=== Begin Enclosure ===

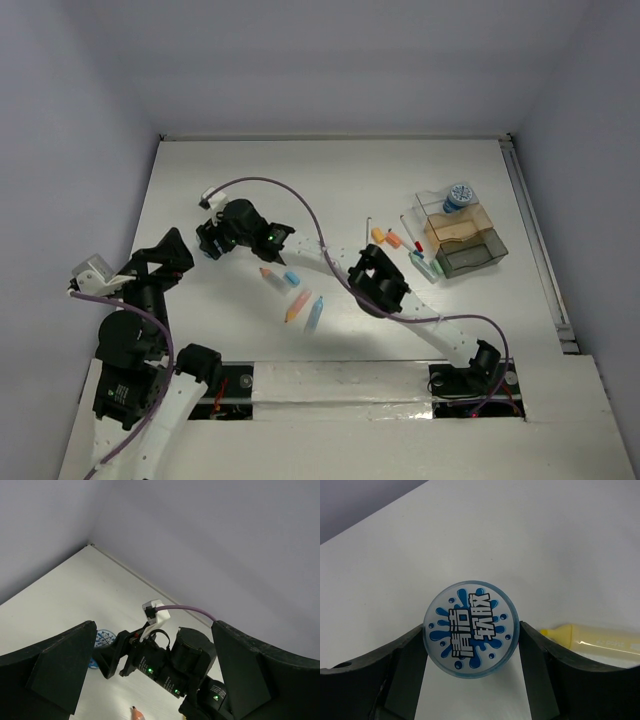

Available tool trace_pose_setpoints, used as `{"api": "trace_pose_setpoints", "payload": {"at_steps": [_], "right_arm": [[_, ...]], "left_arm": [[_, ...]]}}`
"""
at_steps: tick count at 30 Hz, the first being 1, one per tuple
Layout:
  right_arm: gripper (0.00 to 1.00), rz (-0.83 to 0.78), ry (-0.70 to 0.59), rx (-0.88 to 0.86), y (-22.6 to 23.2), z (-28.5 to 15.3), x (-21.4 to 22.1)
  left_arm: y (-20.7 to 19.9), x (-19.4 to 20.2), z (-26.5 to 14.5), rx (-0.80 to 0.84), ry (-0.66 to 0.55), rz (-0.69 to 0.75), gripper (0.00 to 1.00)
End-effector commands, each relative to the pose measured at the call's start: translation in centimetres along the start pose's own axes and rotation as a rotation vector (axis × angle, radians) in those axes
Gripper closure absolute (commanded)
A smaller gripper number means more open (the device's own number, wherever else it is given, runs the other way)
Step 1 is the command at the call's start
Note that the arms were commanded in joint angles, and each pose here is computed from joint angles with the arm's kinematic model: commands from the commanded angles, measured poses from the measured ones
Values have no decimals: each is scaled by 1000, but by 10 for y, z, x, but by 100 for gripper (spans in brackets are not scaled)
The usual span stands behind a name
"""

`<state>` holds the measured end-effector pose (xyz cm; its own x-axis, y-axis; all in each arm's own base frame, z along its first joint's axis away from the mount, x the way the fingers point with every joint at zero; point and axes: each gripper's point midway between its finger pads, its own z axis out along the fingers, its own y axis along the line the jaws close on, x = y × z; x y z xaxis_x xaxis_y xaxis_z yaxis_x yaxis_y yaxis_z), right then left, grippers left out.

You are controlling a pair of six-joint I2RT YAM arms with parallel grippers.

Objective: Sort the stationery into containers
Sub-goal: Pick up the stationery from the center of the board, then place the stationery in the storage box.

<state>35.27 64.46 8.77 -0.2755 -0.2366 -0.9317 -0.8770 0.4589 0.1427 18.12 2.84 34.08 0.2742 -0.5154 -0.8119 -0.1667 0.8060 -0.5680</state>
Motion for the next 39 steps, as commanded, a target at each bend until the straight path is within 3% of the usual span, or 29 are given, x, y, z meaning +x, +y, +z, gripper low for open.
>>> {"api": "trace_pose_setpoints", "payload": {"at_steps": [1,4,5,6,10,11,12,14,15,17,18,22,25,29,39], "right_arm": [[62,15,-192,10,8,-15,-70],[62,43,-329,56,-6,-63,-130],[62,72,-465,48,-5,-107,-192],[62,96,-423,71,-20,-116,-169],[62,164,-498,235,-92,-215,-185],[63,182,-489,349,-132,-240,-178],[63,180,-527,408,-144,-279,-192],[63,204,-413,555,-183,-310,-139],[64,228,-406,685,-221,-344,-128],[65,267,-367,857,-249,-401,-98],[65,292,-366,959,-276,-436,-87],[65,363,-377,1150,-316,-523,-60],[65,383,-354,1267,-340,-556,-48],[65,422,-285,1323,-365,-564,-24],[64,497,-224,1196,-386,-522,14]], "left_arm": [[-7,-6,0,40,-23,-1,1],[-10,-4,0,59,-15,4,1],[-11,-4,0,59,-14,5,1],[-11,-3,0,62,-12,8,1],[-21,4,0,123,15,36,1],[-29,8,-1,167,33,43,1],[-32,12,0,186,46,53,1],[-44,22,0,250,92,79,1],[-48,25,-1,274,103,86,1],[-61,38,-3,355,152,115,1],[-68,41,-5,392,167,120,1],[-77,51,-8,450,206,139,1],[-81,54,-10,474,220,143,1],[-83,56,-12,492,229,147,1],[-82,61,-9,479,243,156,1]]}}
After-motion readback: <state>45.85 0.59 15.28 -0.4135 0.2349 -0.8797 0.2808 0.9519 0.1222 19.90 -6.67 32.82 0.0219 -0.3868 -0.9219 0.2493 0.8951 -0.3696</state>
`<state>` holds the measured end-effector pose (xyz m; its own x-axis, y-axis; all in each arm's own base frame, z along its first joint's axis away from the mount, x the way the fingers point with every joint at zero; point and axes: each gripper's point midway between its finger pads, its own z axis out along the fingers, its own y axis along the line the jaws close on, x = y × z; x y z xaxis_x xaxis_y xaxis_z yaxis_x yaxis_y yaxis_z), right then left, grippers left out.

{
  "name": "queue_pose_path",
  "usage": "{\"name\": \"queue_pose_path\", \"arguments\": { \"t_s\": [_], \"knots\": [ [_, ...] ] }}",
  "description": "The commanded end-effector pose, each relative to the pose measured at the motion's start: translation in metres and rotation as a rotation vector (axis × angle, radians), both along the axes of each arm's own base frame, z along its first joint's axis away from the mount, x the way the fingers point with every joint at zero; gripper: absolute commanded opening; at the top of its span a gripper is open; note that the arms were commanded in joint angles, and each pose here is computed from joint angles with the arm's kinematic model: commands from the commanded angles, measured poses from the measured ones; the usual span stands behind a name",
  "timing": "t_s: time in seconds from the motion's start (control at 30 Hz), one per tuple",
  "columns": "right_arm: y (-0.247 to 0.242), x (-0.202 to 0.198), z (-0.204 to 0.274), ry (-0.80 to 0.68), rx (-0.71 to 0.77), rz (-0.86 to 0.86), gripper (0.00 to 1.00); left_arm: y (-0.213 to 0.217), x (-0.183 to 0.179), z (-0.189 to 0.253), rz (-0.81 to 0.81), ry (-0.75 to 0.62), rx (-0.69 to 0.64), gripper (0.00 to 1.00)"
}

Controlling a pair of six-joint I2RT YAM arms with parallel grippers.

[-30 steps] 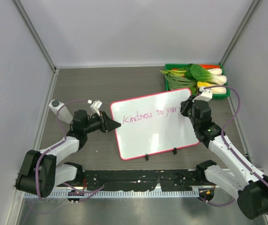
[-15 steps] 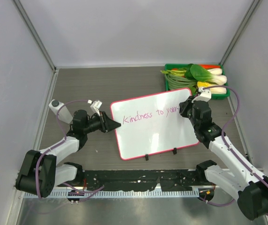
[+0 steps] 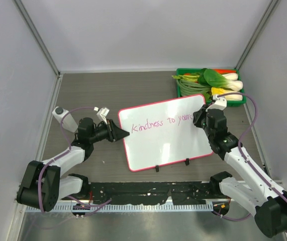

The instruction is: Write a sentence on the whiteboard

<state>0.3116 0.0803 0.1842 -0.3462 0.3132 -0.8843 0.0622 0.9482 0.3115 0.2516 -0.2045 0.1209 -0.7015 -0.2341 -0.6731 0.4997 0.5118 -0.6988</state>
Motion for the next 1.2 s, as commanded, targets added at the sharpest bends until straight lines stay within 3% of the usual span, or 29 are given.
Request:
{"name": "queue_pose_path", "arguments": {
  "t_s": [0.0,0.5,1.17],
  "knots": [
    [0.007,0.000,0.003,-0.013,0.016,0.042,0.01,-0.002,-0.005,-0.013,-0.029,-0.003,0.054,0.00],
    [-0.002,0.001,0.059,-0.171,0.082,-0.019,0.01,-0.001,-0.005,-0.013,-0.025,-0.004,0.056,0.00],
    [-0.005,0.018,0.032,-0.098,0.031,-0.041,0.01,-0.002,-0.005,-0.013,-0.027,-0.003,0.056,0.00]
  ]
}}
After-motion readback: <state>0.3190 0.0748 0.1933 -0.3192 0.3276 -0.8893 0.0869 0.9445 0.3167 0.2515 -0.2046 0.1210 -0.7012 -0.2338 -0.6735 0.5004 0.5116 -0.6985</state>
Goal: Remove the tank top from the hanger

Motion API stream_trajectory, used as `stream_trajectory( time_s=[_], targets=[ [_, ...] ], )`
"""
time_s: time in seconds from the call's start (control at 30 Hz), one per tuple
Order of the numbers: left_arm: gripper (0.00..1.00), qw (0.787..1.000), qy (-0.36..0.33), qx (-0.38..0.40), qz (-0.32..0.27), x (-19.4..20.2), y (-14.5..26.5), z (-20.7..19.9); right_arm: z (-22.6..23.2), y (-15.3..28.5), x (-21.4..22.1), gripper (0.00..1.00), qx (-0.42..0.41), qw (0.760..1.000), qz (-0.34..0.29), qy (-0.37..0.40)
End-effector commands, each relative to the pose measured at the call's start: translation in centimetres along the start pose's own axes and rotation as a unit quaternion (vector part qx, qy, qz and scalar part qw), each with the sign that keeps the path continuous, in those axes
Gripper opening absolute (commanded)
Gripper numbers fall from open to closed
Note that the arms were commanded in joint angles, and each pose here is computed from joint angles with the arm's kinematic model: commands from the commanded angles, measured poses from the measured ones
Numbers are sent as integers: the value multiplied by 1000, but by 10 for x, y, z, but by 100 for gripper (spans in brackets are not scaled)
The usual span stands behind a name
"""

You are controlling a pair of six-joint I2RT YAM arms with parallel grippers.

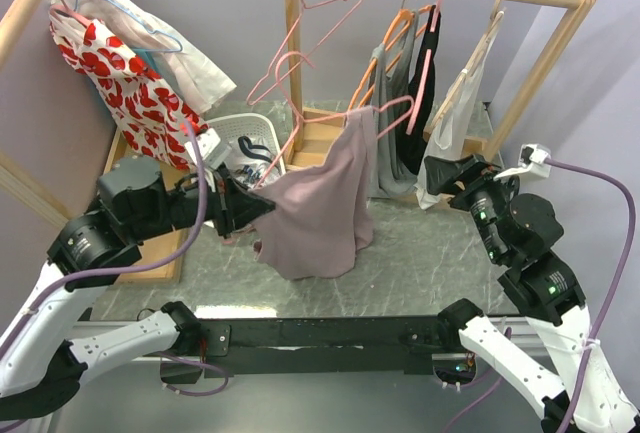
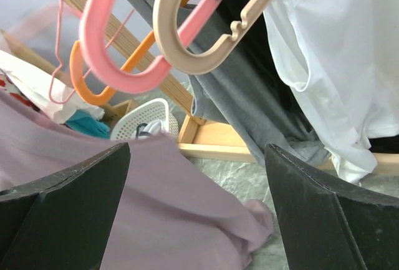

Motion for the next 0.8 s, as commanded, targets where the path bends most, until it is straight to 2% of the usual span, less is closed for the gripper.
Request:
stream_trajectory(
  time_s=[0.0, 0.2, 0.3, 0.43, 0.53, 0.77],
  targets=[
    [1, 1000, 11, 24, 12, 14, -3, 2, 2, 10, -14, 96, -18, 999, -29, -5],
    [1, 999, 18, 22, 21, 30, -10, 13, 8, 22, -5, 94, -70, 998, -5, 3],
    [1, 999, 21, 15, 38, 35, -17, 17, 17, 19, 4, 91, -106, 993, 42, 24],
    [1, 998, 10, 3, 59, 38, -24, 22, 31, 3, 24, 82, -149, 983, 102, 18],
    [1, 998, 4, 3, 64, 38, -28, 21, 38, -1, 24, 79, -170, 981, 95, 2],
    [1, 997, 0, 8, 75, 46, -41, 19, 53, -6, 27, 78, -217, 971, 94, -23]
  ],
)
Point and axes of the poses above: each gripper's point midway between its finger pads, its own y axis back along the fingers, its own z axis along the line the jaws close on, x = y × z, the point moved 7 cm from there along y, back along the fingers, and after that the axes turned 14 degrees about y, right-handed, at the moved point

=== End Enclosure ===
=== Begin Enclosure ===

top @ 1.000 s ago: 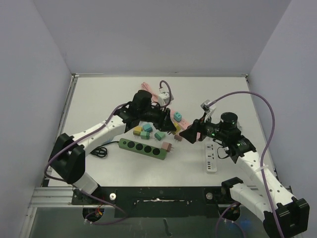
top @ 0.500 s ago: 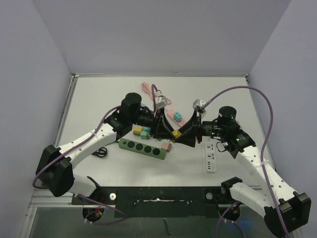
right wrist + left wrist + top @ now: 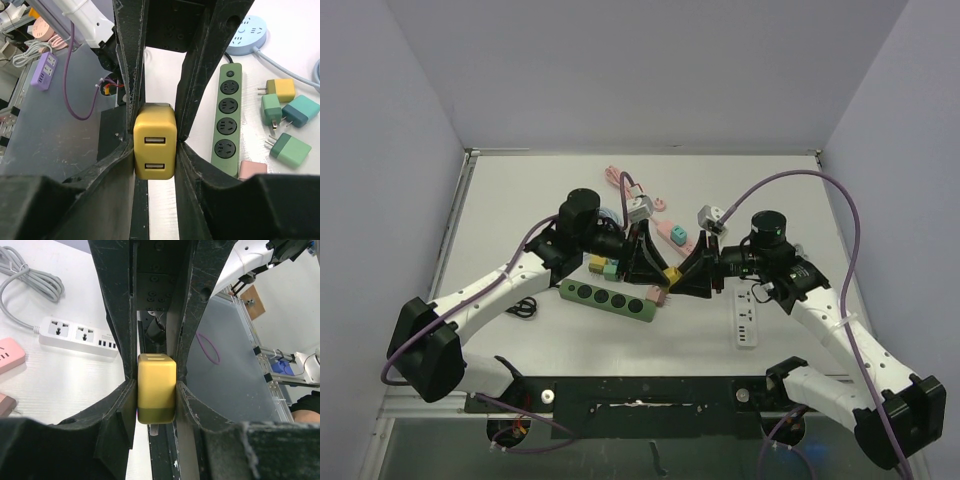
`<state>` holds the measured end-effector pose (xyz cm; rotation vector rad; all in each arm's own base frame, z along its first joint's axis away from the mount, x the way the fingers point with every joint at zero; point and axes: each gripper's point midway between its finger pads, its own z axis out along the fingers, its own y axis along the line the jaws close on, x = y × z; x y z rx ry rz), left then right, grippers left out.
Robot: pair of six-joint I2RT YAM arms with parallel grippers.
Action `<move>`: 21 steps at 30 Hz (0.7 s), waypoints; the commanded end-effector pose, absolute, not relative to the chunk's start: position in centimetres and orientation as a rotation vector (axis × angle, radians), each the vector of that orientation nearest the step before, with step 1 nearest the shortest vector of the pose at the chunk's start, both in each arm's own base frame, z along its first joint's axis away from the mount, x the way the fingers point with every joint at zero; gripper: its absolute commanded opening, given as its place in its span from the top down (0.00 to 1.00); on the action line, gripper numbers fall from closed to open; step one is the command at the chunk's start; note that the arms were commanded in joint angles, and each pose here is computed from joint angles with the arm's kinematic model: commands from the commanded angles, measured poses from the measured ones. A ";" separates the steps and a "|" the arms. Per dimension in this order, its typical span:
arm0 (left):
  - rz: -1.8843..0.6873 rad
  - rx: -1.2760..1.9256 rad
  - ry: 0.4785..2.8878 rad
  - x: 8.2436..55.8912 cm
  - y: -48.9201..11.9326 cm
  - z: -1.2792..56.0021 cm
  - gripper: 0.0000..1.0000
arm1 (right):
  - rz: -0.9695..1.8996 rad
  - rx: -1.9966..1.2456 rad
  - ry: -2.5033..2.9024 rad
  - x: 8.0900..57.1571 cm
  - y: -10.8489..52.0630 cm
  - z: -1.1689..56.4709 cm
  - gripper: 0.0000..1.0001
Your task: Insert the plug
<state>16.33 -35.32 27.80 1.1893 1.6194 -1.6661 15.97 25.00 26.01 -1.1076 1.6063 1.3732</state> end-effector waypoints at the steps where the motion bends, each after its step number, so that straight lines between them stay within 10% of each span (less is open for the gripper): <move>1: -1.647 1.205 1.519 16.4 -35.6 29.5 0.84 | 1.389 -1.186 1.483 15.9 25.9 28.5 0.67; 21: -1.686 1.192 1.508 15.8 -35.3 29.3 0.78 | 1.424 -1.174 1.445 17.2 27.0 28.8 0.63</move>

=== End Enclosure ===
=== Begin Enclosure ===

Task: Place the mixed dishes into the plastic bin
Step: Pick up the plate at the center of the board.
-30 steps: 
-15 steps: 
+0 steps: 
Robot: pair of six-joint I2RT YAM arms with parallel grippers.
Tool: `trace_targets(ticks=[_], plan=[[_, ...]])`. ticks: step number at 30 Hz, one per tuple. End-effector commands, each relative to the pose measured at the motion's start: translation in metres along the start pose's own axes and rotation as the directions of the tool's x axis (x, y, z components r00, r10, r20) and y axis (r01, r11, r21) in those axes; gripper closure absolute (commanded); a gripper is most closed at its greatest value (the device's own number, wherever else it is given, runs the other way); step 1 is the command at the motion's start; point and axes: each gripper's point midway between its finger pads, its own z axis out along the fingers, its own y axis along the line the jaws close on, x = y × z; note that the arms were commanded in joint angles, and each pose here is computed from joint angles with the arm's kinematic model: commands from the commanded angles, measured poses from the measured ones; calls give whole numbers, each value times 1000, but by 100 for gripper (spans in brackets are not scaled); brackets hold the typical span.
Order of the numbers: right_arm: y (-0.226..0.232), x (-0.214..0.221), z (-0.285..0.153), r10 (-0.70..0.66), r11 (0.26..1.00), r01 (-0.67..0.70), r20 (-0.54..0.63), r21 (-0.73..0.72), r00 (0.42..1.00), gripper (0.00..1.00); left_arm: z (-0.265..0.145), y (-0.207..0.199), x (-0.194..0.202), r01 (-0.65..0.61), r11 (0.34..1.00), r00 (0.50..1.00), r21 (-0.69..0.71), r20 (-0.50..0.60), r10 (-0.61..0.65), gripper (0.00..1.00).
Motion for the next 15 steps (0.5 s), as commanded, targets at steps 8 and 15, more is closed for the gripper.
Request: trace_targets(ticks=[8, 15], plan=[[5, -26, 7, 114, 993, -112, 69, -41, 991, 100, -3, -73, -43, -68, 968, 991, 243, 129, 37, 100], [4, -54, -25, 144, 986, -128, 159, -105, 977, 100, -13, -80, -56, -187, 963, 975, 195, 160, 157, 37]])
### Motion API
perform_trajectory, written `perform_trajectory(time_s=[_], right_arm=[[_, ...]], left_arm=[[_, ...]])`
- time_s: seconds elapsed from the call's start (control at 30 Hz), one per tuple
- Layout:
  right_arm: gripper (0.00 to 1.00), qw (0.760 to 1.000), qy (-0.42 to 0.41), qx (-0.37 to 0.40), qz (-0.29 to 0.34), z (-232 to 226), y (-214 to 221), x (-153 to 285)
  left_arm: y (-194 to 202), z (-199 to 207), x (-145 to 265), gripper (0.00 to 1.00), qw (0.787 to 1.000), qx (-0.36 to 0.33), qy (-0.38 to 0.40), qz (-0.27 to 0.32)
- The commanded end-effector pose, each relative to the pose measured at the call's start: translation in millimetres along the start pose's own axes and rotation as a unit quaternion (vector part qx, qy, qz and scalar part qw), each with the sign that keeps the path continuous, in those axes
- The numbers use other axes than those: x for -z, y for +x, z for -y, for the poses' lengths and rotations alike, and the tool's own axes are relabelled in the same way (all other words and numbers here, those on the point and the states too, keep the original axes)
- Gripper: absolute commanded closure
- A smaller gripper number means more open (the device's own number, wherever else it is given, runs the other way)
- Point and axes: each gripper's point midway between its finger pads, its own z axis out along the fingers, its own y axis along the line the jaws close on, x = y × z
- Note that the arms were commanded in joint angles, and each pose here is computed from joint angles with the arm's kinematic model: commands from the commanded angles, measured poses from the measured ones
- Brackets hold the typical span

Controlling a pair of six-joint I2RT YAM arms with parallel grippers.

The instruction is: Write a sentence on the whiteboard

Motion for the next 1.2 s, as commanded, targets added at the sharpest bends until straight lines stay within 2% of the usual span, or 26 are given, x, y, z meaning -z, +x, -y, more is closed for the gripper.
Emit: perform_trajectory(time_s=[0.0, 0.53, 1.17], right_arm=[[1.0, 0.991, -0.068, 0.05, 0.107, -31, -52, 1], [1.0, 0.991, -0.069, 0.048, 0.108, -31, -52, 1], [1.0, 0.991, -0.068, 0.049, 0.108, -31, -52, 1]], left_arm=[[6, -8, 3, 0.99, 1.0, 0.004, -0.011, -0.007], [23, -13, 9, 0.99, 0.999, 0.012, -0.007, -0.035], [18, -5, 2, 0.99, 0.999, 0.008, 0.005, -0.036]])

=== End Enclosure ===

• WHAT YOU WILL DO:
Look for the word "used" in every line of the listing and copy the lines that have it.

• OUTPUT FOR THIS TASK:
Available tool trace_pose_setpoints, used as `{"api": "trace_pose_setpoints", "payload": {"at_steps": [_], "right_arm": [[_, ...]], "left_arm": [[_, ...]]}}`
Motion API stream_trajectory, used as `stream_trajectory( time_s=[_], targets=[ [_, ...] ], )`

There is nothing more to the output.